| TASK DESCRIPTION |
Please give only the number of lines in the listing below that contain "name".

#### DATA SEGMENT

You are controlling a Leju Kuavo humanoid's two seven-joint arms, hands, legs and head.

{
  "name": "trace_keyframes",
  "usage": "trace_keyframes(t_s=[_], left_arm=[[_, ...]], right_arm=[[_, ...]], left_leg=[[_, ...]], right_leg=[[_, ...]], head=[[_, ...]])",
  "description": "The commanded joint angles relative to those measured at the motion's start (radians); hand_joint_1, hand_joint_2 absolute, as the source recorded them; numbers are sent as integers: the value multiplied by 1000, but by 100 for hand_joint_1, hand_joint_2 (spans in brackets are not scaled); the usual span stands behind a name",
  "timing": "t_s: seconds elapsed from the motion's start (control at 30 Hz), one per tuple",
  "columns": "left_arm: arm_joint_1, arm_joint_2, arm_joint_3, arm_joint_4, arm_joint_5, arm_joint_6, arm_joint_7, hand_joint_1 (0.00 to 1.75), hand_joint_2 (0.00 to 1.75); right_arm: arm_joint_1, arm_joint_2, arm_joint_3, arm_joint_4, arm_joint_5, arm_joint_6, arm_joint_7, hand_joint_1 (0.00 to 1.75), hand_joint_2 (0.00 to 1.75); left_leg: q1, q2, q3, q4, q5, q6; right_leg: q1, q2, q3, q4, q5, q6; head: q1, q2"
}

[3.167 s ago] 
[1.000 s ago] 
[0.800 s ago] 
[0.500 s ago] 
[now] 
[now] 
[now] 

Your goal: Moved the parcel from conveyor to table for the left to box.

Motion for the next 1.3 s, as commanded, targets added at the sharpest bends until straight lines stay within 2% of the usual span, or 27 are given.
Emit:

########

| RESPONSE |
2